- **Records**:
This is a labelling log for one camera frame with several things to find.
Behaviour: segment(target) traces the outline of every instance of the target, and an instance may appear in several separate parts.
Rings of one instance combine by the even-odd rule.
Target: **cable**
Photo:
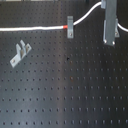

- **Exercise**:
Please return all lines in the material above that include the word "several".

- **The completed task**:
This is a labelling log for one camera frame with several things to find.
Behaviour: segment(target) traces the outline of every instance of the target, and an instance may appear in several separate parts.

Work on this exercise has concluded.